[Extracted material]

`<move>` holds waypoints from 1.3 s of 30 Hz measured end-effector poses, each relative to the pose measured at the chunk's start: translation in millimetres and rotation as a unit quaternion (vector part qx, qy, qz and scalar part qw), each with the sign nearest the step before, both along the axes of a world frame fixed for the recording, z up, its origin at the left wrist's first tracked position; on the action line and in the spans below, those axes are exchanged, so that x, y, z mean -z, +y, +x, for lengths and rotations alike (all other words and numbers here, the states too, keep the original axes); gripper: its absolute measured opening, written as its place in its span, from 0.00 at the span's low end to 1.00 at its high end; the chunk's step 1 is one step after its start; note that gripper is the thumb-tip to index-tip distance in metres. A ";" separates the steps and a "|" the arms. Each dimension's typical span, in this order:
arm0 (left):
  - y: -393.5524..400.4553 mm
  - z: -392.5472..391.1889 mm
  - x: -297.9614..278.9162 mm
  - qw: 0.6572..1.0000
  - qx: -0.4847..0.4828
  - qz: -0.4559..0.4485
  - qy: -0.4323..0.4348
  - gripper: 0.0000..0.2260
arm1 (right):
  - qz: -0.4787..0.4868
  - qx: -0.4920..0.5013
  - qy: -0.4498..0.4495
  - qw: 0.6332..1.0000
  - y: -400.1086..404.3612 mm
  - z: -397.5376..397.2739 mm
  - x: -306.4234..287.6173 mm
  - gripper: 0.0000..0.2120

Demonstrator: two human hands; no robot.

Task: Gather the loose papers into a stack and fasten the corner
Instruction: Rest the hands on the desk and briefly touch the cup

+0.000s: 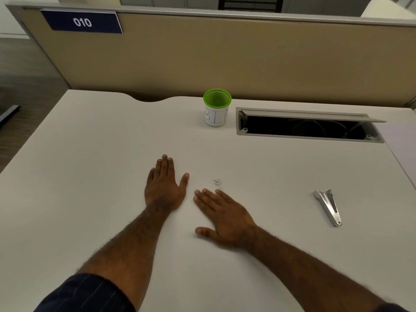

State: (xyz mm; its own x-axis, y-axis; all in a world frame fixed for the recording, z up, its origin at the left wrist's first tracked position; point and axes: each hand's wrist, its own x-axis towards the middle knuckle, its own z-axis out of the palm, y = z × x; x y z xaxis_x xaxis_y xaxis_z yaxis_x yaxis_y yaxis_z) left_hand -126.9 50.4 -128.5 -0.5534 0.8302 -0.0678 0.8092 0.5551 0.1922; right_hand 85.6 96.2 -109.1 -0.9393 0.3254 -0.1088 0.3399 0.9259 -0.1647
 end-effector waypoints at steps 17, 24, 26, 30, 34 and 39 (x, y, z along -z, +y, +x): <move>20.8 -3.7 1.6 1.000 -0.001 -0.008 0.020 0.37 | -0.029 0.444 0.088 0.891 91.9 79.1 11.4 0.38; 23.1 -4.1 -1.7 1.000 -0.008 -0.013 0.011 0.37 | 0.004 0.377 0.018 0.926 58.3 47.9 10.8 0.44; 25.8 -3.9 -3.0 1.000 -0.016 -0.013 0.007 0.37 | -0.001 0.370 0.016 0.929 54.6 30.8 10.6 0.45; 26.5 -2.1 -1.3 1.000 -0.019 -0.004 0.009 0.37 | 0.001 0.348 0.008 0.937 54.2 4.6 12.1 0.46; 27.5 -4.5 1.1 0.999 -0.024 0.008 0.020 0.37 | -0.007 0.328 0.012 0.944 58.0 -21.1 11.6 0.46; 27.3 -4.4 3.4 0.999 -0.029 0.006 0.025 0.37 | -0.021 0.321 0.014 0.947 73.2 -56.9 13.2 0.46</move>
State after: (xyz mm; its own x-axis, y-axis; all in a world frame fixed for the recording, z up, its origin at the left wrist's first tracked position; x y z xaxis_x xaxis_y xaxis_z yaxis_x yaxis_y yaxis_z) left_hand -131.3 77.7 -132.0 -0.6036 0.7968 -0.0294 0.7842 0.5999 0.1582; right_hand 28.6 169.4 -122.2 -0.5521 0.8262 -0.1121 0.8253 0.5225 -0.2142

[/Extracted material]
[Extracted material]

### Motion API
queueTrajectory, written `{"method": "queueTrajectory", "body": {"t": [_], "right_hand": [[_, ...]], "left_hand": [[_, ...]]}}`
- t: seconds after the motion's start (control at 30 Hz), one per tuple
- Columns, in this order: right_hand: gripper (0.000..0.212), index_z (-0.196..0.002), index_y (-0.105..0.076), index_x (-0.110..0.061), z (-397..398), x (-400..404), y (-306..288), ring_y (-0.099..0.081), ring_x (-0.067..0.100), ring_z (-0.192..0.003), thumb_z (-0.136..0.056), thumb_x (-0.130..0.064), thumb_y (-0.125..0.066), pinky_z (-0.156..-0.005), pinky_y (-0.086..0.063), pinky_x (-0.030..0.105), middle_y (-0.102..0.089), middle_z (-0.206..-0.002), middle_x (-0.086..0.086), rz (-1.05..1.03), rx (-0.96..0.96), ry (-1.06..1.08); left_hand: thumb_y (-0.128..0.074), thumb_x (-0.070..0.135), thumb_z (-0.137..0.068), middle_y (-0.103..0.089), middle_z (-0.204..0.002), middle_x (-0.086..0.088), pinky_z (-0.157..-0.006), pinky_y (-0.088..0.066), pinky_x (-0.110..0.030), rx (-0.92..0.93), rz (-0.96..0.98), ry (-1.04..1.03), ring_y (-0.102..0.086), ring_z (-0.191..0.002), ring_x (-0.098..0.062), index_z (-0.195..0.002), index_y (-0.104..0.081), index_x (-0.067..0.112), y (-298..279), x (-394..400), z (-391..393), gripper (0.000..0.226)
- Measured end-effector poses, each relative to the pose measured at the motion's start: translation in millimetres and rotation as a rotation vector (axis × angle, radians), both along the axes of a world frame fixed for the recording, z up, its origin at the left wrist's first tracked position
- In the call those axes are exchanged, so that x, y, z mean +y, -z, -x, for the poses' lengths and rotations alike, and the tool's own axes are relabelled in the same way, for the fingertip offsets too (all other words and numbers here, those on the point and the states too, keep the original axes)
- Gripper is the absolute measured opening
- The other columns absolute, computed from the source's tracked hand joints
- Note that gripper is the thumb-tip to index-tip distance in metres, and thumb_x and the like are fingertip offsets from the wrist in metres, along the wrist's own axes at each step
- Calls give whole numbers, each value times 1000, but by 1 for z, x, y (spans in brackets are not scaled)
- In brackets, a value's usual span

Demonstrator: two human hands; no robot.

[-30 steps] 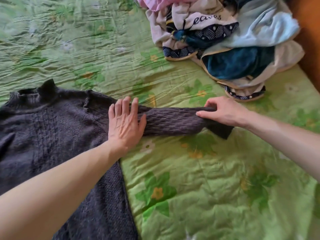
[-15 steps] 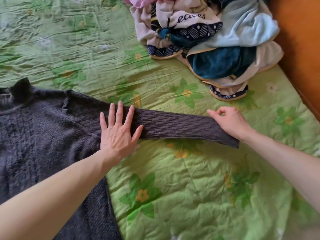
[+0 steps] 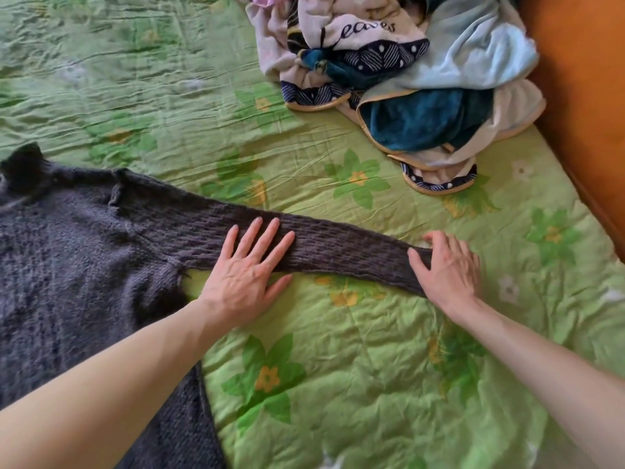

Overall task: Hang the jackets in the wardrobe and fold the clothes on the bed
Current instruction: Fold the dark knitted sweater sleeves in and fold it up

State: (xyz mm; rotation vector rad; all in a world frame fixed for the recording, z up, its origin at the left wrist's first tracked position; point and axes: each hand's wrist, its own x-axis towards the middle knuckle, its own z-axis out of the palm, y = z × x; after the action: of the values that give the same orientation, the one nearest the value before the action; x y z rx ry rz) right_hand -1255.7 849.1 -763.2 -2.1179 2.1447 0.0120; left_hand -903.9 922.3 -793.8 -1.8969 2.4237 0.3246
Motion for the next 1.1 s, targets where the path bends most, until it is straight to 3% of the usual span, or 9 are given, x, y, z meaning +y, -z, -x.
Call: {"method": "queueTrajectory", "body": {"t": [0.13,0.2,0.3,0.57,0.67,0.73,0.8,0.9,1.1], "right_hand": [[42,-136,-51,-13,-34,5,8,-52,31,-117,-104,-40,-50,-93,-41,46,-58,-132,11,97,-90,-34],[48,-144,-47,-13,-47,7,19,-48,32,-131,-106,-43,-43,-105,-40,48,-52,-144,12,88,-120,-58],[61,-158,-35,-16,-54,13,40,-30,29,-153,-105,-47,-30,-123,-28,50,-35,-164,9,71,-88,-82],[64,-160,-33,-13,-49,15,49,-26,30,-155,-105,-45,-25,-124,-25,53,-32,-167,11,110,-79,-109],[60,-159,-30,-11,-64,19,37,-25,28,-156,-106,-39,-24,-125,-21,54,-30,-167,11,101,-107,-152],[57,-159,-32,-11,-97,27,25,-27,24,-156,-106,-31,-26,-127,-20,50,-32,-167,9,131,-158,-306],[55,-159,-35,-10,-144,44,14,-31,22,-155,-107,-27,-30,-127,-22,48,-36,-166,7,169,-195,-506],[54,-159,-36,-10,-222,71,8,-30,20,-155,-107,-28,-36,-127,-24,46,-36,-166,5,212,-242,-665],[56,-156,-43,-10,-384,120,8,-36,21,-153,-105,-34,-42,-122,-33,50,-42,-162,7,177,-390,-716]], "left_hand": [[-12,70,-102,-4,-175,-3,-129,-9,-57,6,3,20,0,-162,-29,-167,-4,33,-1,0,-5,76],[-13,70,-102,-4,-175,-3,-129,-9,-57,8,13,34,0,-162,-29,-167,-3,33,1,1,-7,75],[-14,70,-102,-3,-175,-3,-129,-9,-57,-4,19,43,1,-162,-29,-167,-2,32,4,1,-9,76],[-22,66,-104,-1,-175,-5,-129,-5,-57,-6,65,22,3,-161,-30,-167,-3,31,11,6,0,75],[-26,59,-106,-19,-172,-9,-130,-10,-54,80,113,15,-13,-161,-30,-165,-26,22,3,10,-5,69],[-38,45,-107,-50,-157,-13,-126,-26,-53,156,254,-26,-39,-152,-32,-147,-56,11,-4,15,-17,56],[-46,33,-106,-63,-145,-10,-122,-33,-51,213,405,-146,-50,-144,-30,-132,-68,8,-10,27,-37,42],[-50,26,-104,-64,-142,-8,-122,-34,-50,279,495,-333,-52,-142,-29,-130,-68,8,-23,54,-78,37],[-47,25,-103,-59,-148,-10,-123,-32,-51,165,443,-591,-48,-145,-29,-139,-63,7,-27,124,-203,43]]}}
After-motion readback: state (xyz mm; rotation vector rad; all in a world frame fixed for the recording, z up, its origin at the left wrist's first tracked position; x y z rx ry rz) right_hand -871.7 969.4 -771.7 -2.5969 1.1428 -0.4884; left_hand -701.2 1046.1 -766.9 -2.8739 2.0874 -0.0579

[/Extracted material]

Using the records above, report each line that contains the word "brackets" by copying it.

Task answer —
- Calls give whole numbers, each value times 1000, but by 1 for z, x, y (spans in brackets are not scaled)
- In brackets, a value's usual span

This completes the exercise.